A sensor system configured to determine positional information of the rigidifiable section relative to a distal portion of the delivery device,

Wherein the selective rigidization system is configured to transition a portion of the rigidizable section of the instrument from a bendable state to a rigid state in response to the positional information.

2. The system of claim 1, wherein the flexible section remains in a flexible state when the rigidifiable section is in the rigid state.

3. The system of claim 2, wherein the instrument is axially movable relative to the delivery device when the rigidifiable section is in the rigid state.

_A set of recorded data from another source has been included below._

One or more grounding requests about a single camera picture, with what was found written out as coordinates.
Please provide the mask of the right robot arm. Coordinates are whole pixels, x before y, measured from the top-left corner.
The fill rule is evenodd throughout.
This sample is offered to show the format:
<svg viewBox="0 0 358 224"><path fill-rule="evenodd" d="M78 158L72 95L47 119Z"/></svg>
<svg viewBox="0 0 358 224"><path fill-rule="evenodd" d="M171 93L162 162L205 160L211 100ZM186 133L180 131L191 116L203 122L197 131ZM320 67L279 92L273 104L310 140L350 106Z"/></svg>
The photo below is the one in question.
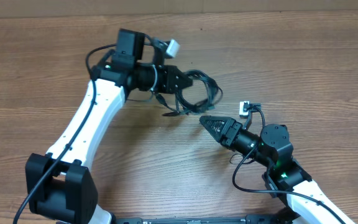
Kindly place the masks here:
<svg viewBox="0 0 358 224"><path fill-rule="evenodd" d="M266 168L261 193L279 198L285 205L274 215L251 216L248 223L352 223L293 157L285 125L265 124L260 134L253 134L230 117L202 116L200 123L220 145L242 154L232 175L235 188L251 192L236 182L237 172L250 159Z"/></svg>

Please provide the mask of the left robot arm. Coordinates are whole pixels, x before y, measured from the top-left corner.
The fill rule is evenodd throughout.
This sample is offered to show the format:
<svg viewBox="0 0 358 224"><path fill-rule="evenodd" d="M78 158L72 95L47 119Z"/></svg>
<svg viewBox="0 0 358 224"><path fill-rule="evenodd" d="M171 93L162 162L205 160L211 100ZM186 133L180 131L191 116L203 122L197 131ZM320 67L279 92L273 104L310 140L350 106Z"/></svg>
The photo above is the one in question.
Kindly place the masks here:
<svg viewBox="0 0 358 224"><path fill-rule="evenodd" d="M178 94L192 86L187 73L165 61L180 49L143 32L121 29L103 56L88 65L86 94L59 139L44 154L31 154L25 164L27 196L21 208L60 223L115 223L98 202L91 175L94 157L113 117L131 91L153 96Z"/></svg>

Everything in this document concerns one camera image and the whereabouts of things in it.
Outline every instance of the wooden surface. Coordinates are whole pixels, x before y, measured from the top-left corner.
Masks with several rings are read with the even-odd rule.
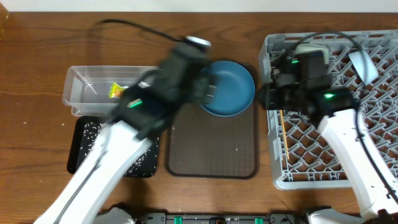
[[[8,18],[8,14],[9,13],[7,9],[0,3],[0,40],[2,39],[2,33]]]
[[[62,103],[68,68],[157,65],[173,46],[121,25],[107,25],[102,38],[87,38],[92,23],[110,17],[176,36],[197,35],[213,43],[212,58],[256,67],[268,34],[398,29],[398,14],[13,12],[0,42],[0,223],[35,220],[71,178],[66,163],[77,118]],[[339,212],[358,213],[351,189],[277,190],[269,166],[265,111],[259,120],[261,167],[253,179],[172,177],[164,169],[163,143],[155,176],[122,179],[104,208],[126,202],[138,212],[253,214],[328,204]]]

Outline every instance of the transparent plastic box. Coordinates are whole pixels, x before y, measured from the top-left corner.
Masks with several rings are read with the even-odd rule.
[[[112,83],[131,86],[155,66],[72,66],[63,88],[63,103],[72,106],[72,114],[104,115],[112,110],[117,98],[109,98]]]

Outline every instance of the brown plastic tray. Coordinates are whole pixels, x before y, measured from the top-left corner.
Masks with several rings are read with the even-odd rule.
[[[256,69],[250,71],[257,88]],[[259,167],[258,107],[219,117],[199,105],[178,113],[167,141],[166,169],[175,176],[249,179]]]

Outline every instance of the yellow snack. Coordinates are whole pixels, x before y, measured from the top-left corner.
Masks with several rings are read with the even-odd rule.
[[[117,83],[112,83],[111,91],[109,91],[109,98],[119,98],[122,92],[129,88],[128,86],[119,86]]]

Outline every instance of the plastic dish rack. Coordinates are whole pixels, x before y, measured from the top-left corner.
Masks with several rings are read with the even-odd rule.
[[[263,83],[272,82],[270,60],[309,33],[271,34],[259,54]],[[398,177],[398,30],[345,32],[357,41],[372,58],[379,77],[364,86],[349,60],[356,51],[352,43],[335,35],[325,34],[305,41],[329,48],[328,74],[332,87],[345,86],[362,101],[369,133],[380,154]],[[267,111],[268,145],[274,185],[281,190],[350,187],[333,150],[320,137],[307,117],[284,111],[287,142],[283,140],[279,111]],[[289,148],[287,159],[285,146]]]

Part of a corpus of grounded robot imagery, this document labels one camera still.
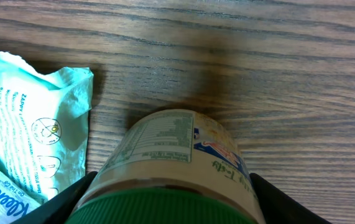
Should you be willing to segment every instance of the plastic jar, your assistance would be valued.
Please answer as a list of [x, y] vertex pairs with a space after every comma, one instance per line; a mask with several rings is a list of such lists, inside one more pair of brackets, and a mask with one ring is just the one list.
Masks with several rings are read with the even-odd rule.
[[230, 135], [190, 110], [146, 116], [125, 135], [67, 223], [264, 224]]

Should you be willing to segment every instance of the green lid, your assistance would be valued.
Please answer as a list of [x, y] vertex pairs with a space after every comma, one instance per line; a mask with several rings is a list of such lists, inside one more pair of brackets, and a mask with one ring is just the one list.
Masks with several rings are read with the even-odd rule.
[[76, 223], [255, 224], [217, 200], [162, 188], [123, 190], [90, 200], [66, 222]]

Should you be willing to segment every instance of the wood grain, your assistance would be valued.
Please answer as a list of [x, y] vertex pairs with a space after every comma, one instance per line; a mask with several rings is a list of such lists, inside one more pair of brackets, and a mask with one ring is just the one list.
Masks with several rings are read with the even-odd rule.
[[140, 118], [191, 109], [251, 172], [355, 223], [355, 0], [0, 1], [0, 50], [93, 70], [88, 171]]

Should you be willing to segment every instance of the blue logo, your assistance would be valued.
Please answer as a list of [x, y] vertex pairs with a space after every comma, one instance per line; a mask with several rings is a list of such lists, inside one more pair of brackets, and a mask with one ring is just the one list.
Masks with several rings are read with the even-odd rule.
[[9, 209], [6, 213], [8, 216], [13, 215], [15, 217], [18, 215], [21, 215], [22, 217], [26, 215], [29, 206], [28, 203], [24, 204], [23, 202], [19, 202], [13, 197], [10, 197], [5, 193], [2, 193], [1, 189], [0, 189], [0, 204]]
[[[198, 128], [194, 128], [194, 139], [199, 140], [200, 132]], [[212, 141], [202, 141], [194, 144], [194, 149], [202, 152], [206, 152], [217, 158], [220, 158], [227, 162], [228, 164], [235, 167], [243, 176], [252, 184], [251, 178], [249, 177], [249, 172], [247, 171], [246, 165], [243, 159], [225, 148], [222, 144]]]

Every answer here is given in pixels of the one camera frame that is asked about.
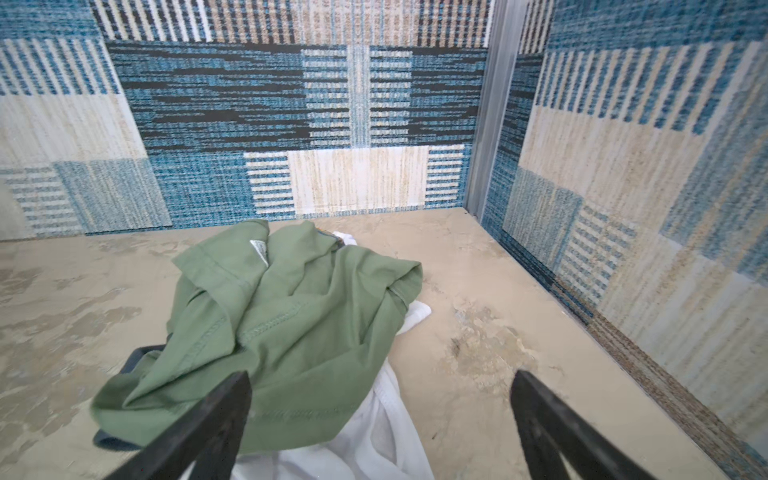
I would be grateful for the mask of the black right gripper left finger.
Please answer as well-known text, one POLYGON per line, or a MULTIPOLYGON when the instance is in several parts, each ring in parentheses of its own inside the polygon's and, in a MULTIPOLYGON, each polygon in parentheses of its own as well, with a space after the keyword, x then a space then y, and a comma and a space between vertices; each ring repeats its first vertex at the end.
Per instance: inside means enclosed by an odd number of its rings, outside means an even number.
POLYGON ((251 405, 248 375, 228 376, 110 479, 228 479, 251 405))

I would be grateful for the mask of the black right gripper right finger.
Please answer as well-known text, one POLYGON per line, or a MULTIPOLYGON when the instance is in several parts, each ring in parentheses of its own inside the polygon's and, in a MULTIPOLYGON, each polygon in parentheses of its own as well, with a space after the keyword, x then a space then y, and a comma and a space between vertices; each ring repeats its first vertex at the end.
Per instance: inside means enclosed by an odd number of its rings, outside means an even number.
POLYGON ((509 393, 525 461, 532 479, 651 479, 527 370, 515 373, 509 393))

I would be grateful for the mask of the dark blue cloth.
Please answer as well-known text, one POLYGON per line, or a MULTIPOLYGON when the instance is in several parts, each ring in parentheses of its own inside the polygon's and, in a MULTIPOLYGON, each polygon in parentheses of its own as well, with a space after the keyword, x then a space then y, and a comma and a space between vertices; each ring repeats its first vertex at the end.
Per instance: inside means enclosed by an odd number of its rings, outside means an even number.
MULTIPOLYGON (((165 345, 150 345, 135 349, 128 357, 120 374, 131 373, 135 370, 139 361, 148 353, 162 352, 165 345)), ((99 429, 93 437, 93 444, 102 450, 111 452, 134 452, 141 449, 139 445, 124 441, 99 429)))

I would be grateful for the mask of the green cloth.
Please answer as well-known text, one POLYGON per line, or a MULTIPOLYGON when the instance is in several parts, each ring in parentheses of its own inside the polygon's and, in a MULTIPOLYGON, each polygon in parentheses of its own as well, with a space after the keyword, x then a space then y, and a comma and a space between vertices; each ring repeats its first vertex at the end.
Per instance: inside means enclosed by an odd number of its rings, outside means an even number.
POLYGON ((252 389, 242 453, 332 440, 372 389, 423 284, 419 262, 347 245, 308 221, 279 230, 245 221, 174 265, 165 346, 91 404, 102 431, 140 447, 238 372, 252 389))

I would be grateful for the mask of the white cloth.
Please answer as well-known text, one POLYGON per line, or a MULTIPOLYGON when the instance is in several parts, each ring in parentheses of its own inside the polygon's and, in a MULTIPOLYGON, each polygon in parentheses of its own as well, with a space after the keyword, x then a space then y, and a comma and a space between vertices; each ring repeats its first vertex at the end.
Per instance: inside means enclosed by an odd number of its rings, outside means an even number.
MULTIPOLYGON (((416 299, 397 335, 424 316, 416 299)), ((256 454, 259 460, 248 462, 247 472, 264 467, 281 476, 343 479, 410 479, 431 473, 388 357, 363 403, 332 440, 256 454)))

4. The system of claim 3, wherein the instrument is rotationally movable relative to the delivery device when the rigidifiable section is in the rigid state.

5. The system of claim 1, wherein the sensor system comprises a fiber optic shape sensor.

6. The system of claim 1, wherein the sensor system comprises an encoder.

7. The system of claim 1, wherein the sensor system comprises an electromagnetic sensor.

8. The system of claim 1, wherein the sensor system comprises an optical sensor.

9. The system of claim 1, wherein the portion of the rigidifiable section comprises an entire length of the instrument distal to the distal portion of the delivery device.

10. The system of claim 1, wherein the portion of the rigidifiable section comprises a partial length of the instrument distal to the distal portion of the delivery device.